# What to produce:
Each line of the data below containing "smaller" needs to be listed.

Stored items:
◇ ◇ ◇ ◇ ◇

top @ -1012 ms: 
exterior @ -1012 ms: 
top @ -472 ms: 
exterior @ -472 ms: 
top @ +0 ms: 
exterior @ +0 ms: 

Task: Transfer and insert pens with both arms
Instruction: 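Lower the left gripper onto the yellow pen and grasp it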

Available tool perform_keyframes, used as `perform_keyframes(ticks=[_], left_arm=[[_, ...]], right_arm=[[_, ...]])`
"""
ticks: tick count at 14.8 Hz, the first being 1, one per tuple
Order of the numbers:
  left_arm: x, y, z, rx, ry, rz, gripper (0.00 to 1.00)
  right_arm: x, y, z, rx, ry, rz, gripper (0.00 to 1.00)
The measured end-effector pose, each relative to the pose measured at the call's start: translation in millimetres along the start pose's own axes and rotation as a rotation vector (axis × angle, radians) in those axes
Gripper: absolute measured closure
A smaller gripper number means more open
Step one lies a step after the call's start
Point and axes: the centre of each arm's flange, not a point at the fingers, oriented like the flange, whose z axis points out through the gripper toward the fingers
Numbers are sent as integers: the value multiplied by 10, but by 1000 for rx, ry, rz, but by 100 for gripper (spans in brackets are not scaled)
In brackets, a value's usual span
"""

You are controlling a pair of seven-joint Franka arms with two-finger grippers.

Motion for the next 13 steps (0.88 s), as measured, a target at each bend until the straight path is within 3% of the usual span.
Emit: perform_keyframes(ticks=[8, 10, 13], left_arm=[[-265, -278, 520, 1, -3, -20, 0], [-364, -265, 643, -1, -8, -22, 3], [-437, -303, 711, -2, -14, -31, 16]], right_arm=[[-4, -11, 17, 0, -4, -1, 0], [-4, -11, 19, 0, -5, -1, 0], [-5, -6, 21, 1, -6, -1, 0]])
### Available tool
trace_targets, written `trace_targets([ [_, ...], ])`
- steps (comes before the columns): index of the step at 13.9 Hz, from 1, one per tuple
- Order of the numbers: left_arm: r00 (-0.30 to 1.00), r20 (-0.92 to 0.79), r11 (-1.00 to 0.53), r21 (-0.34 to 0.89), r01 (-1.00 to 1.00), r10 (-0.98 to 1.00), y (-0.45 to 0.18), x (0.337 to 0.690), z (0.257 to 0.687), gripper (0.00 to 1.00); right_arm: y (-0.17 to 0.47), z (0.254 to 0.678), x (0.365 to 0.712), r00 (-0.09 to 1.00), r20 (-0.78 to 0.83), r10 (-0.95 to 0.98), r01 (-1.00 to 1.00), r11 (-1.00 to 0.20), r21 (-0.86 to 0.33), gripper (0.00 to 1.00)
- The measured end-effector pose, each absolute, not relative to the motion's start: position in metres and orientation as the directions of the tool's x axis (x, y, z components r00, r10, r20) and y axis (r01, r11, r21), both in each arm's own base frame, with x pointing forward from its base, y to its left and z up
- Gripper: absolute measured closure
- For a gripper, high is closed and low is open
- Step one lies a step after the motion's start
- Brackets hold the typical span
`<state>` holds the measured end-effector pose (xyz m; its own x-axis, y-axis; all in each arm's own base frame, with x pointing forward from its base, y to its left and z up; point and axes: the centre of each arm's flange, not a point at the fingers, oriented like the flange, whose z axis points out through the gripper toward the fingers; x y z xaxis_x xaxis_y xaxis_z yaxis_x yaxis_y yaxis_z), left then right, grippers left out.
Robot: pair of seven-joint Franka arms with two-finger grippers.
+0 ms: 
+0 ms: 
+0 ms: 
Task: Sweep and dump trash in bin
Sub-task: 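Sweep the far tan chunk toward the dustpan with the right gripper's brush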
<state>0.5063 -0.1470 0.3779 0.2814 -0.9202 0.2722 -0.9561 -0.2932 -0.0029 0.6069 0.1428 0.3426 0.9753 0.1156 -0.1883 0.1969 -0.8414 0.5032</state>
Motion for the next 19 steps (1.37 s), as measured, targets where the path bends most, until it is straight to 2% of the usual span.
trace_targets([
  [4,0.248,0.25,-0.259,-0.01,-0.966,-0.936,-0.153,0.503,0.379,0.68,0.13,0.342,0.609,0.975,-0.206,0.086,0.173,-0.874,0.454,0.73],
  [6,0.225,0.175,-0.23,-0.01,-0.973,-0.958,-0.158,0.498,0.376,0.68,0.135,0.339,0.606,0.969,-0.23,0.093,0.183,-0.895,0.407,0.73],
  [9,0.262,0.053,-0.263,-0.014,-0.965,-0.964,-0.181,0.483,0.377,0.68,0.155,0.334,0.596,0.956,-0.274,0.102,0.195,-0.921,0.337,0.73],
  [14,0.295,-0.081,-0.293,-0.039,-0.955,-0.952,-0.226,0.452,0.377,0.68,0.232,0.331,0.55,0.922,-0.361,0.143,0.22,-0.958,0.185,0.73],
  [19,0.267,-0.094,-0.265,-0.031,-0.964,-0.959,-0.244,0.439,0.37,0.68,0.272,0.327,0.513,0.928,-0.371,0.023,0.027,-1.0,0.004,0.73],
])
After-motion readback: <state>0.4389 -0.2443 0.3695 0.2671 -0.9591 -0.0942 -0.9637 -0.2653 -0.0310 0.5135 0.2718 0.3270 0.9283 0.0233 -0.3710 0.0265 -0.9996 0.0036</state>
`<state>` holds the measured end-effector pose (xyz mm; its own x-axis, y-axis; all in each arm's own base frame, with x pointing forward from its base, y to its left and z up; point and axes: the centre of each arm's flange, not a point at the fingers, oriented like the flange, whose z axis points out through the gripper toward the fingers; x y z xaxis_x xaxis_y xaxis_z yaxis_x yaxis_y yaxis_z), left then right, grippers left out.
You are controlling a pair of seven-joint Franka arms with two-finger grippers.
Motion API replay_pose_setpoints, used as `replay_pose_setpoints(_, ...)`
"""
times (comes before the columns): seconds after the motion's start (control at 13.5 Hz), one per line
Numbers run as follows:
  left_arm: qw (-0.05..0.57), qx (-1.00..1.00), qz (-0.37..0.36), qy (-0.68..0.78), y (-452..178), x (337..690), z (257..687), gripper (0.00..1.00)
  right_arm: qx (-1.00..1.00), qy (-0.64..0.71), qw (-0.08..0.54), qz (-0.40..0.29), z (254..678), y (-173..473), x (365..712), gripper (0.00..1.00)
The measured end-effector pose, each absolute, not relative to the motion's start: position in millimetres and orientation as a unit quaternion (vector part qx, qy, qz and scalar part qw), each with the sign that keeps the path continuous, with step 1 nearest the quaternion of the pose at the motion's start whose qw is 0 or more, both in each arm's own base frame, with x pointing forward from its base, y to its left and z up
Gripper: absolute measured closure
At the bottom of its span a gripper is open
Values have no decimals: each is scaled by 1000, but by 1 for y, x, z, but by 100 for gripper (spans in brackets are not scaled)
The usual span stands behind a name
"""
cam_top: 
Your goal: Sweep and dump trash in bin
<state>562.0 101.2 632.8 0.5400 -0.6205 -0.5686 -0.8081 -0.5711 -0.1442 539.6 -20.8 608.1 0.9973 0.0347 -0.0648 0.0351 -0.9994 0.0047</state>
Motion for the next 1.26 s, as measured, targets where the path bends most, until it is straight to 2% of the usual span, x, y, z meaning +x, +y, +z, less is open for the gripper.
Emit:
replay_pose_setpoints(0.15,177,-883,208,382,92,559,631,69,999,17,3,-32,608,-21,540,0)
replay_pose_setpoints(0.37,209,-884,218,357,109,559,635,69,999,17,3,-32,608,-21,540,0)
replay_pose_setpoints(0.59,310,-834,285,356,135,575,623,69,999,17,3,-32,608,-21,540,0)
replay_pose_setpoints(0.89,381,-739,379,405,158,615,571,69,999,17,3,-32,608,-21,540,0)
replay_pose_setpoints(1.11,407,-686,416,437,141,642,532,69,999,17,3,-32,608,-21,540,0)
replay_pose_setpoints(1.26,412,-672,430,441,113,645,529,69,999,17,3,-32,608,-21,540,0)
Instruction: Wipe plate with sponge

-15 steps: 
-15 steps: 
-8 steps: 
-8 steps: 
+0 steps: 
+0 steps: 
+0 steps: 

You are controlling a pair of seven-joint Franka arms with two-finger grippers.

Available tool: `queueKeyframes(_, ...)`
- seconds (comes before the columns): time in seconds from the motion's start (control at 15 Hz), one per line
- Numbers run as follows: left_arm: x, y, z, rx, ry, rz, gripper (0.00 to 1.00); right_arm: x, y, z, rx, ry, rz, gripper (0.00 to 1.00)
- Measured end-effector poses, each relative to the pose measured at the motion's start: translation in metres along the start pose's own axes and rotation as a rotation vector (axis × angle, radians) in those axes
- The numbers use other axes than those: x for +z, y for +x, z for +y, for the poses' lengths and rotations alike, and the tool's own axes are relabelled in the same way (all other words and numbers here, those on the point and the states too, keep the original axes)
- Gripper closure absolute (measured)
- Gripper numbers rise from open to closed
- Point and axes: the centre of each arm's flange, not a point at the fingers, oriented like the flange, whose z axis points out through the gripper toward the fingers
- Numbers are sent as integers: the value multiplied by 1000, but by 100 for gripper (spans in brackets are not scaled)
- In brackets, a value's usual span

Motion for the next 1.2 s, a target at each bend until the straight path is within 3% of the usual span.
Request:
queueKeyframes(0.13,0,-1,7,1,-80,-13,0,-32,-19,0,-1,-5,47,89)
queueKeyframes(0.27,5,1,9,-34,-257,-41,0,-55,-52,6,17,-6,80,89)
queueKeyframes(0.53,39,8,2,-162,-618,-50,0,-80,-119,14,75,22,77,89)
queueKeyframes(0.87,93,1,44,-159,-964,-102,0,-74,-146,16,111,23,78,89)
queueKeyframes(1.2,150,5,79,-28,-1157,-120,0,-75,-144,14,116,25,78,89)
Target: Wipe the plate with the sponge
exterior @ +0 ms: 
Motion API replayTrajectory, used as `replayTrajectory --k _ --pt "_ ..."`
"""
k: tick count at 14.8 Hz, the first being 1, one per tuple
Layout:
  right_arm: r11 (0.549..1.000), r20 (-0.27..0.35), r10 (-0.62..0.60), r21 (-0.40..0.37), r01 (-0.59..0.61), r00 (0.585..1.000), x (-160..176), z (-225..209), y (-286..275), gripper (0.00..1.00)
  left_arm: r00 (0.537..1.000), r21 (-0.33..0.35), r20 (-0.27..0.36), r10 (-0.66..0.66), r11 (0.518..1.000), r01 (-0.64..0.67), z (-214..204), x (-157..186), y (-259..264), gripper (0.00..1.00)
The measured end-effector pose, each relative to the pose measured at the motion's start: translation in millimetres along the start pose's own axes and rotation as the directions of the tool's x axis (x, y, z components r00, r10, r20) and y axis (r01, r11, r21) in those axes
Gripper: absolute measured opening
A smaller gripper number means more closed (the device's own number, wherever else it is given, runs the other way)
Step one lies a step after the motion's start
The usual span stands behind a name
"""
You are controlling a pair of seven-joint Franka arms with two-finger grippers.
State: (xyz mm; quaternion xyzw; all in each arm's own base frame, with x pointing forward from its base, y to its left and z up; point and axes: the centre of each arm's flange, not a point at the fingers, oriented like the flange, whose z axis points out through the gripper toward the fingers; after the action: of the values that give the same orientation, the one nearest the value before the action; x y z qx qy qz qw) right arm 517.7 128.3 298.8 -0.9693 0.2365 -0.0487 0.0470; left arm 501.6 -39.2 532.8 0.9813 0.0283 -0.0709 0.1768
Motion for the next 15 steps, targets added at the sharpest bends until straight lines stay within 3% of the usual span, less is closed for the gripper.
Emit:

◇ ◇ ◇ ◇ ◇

# Answer for the task:
A smaller gripper number means more open
A smaller gripper number means more closed (the device's own number, wherever else it is given, runs the other way)

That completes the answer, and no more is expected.